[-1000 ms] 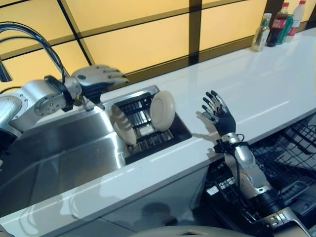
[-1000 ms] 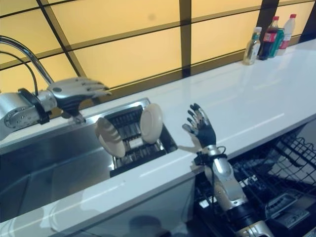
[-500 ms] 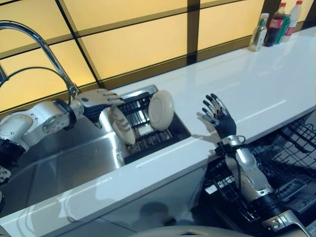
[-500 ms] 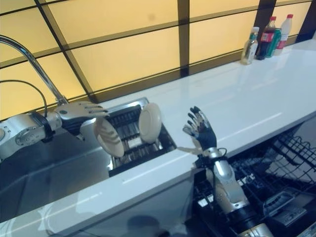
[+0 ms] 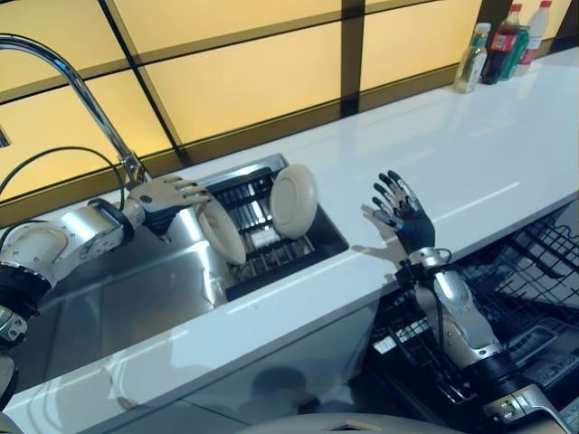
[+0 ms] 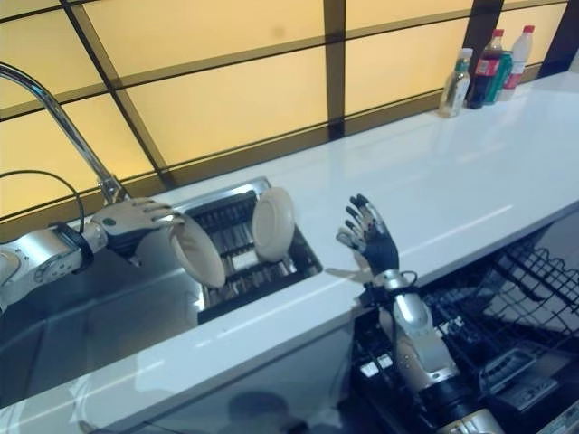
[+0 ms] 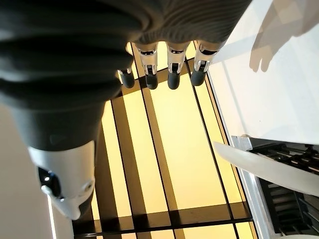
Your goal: Pick up plates and place into dishwasher.
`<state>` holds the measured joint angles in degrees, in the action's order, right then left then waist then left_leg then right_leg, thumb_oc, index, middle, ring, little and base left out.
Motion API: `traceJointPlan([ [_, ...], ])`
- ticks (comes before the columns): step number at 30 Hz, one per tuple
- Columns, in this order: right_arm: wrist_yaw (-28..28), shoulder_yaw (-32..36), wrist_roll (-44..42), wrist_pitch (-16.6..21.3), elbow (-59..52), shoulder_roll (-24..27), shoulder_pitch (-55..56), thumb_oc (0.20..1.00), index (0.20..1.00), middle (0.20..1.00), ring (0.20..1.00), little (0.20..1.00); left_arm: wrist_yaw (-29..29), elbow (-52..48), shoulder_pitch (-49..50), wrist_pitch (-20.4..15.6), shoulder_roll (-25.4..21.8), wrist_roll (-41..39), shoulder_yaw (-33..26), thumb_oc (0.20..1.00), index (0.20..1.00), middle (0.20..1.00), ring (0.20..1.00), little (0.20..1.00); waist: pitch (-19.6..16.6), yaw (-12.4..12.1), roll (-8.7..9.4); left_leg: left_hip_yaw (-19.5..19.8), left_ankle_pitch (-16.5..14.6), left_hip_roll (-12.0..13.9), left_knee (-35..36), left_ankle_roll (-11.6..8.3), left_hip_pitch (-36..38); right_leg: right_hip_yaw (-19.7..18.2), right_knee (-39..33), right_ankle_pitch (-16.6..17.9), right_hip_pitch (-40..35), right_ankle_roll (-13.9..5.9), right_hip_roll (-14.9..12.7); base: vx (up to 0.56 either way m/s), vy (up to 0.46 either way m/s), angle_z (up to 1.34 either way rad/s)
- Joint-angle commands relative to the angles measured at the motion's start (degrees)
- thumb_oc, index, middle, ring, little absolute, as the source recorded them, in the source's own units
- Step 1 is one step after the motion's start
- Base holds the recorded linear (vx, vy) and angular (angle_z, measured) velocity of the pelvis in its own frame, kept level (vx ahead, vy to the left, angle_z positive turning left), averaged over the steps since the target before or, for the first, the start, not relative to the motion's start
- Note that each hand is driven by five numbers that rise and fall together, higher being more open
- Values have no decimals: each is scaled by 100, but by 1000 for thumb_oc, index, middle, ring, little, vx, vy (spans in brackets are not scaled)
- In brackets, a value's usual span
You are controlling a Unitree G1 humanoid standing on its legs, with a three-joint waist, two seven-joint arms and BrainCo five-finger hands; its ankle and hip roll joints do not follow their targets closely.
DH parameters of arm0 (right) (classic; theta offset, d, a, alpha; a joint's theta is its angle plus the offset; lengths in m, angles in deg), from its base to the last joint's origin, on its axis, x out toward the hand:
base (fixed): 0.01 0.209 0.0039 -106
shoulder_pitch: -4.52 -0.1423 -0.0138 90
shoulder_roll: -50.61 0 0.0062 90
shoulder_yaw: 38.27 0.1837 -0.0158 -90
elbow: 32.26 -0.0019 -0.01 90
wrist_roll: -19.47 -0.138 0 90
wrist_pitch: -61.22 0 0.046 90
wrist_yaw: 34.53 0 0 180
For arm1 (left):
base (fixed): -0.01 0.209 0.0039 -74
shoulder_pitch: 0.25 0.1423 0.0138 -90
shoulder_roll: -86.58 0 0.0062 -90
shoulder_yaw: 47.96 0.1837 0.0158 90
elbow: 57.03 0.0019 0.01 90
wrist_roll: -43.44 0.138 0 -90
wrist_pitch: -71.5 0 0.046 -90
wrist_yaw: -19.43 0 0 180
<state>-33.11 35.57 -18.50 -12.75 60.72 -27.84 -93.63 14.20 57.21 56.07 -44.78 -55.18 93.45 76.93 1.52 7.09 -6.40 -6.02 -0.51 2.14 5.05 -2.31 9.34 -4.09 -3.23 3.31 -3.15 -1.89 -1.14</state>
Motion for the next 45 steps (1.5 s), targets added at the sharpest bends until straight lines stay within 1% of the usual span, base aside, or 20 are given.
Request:
traceJointPlan([
  [1, -12, 216, -199, 473, -314, 3, -53, 1000, 1000, 1000, 1000, 1000, -675, 315, -140, 350, -31, 211, -103, 1000, 1000, 1000, 1000, 1000, -77, 89, 293, -21, -95, -303, -59, 405, -482, 115, 531, -234, 330, -551, -278, 0, 0, 0],
  [10, 22, 223, -173, 475, -320, -67, 14, 1000, 1000, 1000, 1000, 1000, -1804, 522, -18, 349, 270, 796, -186, 1000, 1000, 1000, 1000, 1000, -81, 139, 325, -74, -84, -298, -36, 409, -503, 81, 518, -206, 373, -550, -279, 0, 0, 0],
  [14, 25, 210, -201, 445, -344, -70, 38, 1000, 1000, 1000, 1000, 1000, -2119, 589, -22, 287, 307, 950, -200, 1000, 1000, 1000, 1000, 1000, -71, 172, 321, -118, -86, -292, -31, 408, -497, 63, 527, -202, 390, -553, -282, 8, -4, 0],
  [16, 38, 203, -201, 455, -335, -75, 47, 1000, 1000, 1000, 1000, 1000, -2069, 588, 7, 302, 329, 1035, -188, 1000, 1000, 1000, 1000, 1000, -72, 177, 316, -138, -86, -287, -32, 408, -496, 66, 530, -200, 395, -560, -288, 17, -6, 0],
  [19, 54, 178, -251, 431, -350, -40, 4, 1000, 1000, 1000, 1000, 1000, -1990, 724, 127, 454, 361, 1187, -76, 1000, 1000, 1000, 1000, 1000, -47, 205, 299, -145, -79, -280, -35, 409, -490, 51, 558, -211, 413, -563, -283, 38, -9, 0],
  [25, 68, 160, -247, 418, -409, 12, 22, 1000, 1000, 1000, 1000, 1000, -2024, 949, 338, 663, 320, 1480, 4, 1000, 1000, 1000, 1000, 1000, 29, 244, 264, -151, -63, -280, -54, 413, -510, -1, 575, -218, 441, -561, -267, 21, 0, -9],
  [27, 78, 162, -290, 397, -429, 74, -16, 1000, 1000, 1000, 1000, 1000, -1870, 890, 354, 766, 272, 1398, 12, 1000, 1000, 1000, 1000, 1000, 69, 249, 246, -152, -54, -275, -57, 411, -521, -12, 586, -219, 459, -554, -254, -4, 8, -6],
  [29, 61, 180, -291, 412, -430, 86, -5, 1000, 1000, 1000, 1000, 1000, -1682, 749, 320, 793, 215, 1265, -11, 1000, 1000, 1000, 1000, 1000, 96, 241, 242, -147, -51, -271, -61, 407, -528, -10, 587, -224, 459, -548, -250, 0, 0, 0],
  [30, 53, 192, -304, 417, -427, 95, 0, 1000, 1000, 1000, 1000, 1000, -1580, 657, 309, 805, 183, 1233, -25, 504, 504, 504, 504, 504, 99, 231, 246, -140, -49, -268, -62, 403, -530, -5, 579, -223, 451, -548, -249, 0, 0, 0],
  [31, 55, 198, -306, 411, -438, 98, 4, 1000, 1000, 1000, 1000, 1000, -1545, 605, 300, 808, 167, 1195, -29, 200, 200, 200, 200, 200, 97, 224, 248, -127, -46, -267, -62, 399, -533, 0, 574, -225, 444, -546, -245, 0, 0, 0],
  [34, 53, 211, -309, 423, -474, 89, 76, 1000, 1000, 1000, 1000, 1000, -1622, 592, 356, 788, 196, 1251, -69, 200, 200, 200, 200, 200, 81, 218, 268, -114, -43, -262, -54, 393, -523, 15, 532, -220, 407, -546, -243, 22, -13, 0],
  [38, 22, 181, -313, 452, -453, 55, 135, 1000, 1000, 1000, 1000, 1000, -1962, 817, 391, 704, 274, 1461, -69, 200, 200, 200, 200, 200, 40, 234, 292, -144, -36, -239, -51, 375, -499, 34, 507, -214, 375, -546, -235, 38, -14, -1],
  [45, 42, 128, -346, 446, -464, 87, 173, 1000, 1000, 1000, 1000, 1000, -2189, 887, 525, 687, 290, 1579, -108, 200, 200, 200, 200, 200, 15, 229, 293, -142, -32, -237, -48, 371, -481, 53, 494, -215, 358, -536, -226, 10, -1, 0],
])
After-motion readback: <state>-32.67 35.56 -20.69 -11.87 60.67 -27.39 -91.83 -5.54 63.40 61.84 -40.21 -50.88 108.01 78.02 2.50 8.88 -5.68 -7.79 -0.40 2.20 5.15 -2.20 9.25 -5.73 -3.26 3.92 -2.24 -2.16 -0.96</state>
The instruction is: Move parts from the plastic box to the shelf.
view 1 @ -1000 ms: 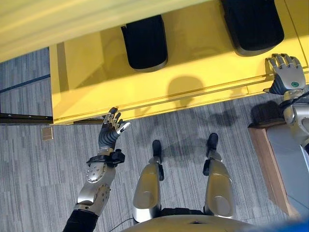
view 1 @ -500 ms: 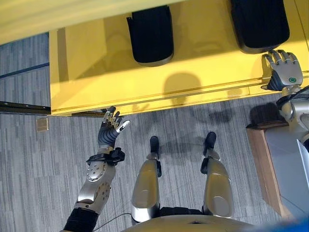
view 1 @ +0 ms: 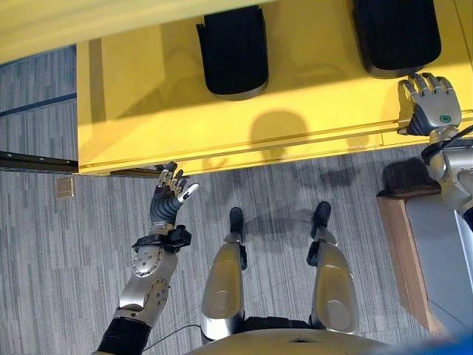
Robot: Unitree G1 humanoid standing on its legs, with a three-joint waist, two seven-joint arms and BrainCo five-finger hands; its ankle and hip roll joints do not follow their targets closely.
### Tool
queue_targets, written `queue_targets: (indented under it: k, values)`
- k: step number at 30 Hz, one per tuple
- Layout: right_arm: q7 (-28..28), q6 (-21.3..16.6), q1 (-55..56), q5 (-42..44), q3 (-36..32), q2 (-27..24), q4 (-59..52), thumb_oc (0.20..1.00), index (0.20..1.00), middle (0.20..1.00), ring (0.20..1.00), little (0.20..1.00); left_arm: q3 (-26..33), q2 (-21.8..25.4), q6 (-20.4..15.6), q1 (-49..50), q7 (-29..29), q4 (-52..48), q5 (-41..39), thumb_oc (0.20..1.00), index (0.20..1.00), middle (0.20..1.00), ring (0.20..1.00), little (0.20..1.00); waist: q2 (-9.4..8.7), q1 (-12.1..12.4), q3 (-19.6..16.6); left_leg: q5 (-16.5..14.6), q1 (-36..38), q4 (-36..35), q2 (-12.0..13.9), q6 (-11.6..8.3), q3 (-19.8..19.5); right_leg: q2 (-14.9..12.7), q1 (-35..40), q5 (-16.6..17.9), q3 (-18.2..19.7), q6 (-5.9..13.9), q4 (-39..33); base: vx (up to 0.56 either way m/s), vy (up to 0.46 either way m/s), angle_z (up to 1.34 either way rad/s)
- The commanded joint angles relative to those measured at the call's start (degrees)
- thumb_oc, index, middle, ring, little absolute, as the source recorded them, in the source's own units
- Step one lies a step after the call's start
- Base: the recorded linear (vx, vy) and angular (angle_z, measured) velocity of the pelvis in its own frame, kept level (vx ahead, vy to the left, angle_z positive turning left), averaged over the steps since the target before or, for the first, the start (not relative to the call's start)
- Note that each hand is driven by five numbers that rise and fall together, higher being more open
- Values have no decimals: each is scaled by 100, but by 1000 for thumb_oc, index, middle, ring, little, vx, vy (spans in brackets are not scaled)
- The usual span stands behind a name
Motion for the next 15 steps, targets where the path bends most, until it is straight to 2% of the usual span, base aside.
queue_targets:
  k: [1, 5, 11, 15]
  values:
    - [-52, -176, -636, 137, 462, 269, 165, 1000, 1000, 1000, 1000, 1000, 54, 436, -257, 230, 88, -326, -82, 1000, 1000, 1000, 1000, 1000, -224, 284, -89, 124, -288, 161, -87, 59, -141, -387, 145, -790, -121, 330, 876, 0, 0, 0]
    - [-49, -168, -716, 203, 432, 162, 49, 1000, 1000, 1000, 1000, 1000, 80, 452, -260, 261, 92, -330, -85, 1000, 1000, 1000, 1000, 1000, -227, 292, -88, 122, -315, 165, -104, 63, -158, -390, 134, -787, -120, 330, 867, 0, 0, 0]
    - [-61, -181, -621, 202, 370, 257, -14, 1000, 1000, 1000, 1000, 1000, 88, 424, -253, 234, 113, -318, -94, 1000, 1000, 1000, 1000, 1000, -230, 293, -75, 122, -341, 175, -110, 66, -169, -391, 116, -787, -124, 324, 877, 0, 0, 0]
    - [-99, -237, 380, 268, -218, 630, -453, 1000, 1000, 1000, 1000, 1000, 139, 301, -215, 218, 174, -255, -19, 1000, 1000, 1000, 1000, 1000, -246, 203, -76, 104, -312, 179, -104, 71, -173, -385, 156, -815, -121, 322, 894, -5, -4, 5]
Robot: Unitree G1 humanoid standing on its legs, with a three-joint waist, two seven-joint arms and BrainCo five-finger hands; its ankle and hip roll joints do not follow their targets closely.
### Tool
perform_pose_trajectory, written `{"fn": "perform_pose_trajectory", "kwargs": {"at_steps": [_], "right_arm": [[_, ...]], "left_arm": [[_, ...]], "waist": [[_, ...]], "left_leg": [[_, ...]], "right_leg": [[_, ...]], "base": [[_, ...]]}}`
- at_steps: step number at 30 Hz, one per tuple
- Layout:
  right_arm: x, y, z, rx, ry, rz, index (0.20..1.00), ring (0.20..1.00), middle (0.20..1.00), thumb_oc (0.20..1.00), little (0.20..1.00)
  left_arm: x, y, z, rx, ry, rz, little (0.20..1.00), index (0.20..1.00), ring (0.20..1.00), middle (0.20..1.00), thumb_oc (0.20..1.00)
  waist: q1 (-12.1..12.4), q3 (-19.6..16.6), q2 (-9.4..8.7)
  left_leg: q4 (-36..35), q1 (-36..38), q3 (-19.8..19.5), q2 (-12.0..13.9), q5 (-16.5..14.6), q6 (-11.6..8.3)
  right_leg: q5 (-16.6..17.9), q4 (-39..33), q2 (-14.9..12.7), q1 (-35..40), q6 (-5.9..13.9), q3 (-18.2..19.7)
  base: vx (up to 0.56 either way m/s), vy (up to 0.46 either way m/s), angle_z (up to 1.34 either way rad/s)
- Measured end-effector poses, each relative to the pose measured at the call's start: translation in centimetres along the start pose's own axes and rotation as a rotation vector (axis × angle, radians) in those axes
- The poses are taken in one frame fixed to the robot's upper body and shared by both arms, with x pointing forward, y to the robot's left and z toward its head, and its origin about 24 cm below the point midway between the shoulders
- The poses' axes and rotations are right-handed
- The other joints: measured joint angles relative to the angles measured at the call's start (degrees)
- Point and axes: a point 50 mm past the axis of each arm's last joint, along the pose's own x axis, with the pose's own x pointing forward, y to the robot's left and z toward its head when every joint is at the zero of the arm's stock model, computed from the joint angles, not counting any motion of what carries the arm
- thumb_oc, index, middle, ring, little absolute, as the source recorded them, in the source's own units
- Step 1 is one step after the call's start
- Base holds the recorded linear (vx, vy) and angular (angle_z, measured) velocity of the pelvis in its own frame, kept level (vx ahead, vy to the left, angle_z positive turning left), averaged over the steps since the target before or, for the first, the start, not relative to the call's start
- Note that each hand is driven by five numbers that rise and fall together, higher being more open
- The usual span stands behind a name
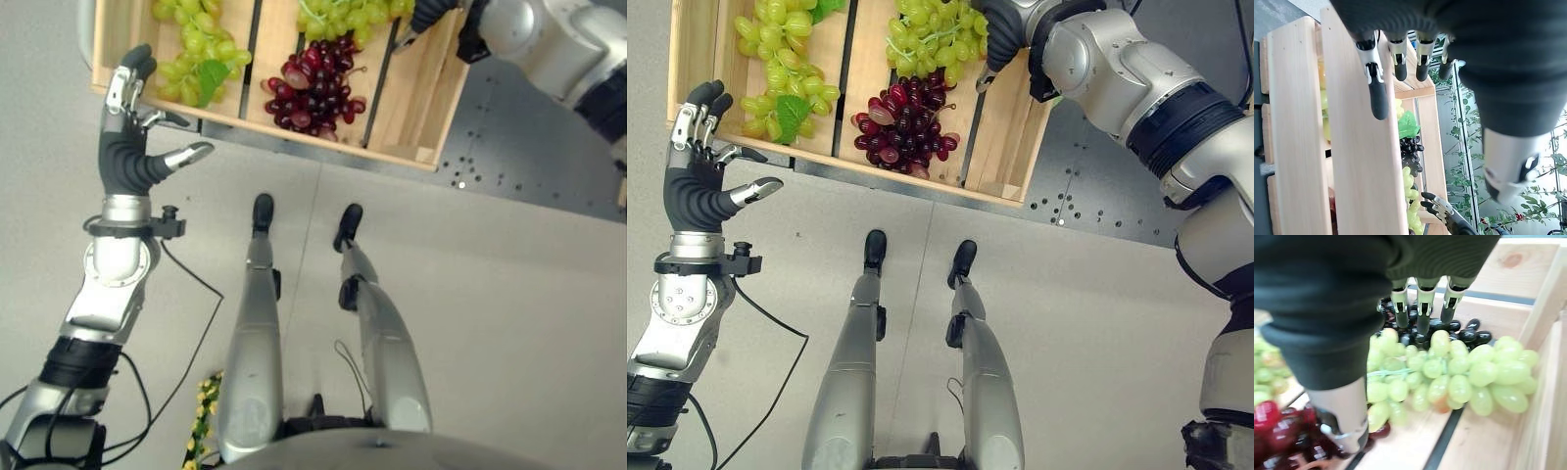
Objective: Pick up the fruits from the basket on one side to the basket on the other side
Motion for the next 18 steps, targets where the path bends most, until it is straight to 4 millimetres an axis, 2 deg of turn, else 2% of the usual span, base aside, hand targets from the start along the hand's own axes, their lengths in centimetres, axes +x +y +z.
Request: {"fn": "perform_pose_trajectory", "kwargs": {"at_steps": [10, 18], "right_arm": [[0.2, -0.2, -0.1, -0.014, 0.016, -0.029, 1.000, 1.000, 1.000, 1.000, 1.000], [0.0, -0.4, -1.4, -0.010, 0.077, -0.044, 1.000, 1.000, 1.000, 1.000, 1.000]], "left_arm": [[0.1, -0.2, 0.3, -0.007, -0.015, -0.010, 1.000, 1.000, 1.000, 1.000, 1.000], [0.2, -0.6, 0.8, -0.017, -0.035, -0.031, 1.000, 1.000, 1.000, 1.000, 1.000]], "waist": [[0.34, -0.02, 0.04], [1.43, -0.20, 0.46]], "left_leg": [[0.25, -0.77, -0.13, -0.03, 0.00, 0.00], [0.23, -2.04, -0.26, -0.27, 0.01, 0.00]], "right_leg": [[0.01, 0.10, -0.14, -0.65, -0.01, -0.02], [-0.03, 0.11, -0.09, -1.90, -0.04, -0.07]], "base": [[0.02, -0.002, 0.00], [0.00, 0.000, 0.00]]}}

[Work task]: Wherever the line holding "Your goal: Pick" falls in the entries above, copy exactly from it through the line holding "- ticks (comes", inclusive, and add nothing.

[Result of this exercise]:
Your goal: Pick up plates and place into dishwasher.
`<state>` holds the measured joint angles in degrees, in the action's order, right then left then waist then left_leg then right_leg, thumb_oc, index, middle, ring, little and base left out.
Motion API: `traceJointPlan([ [_, ...], ])`
- ticks (comes before the columns): step number at 30 Hz, one per tuple

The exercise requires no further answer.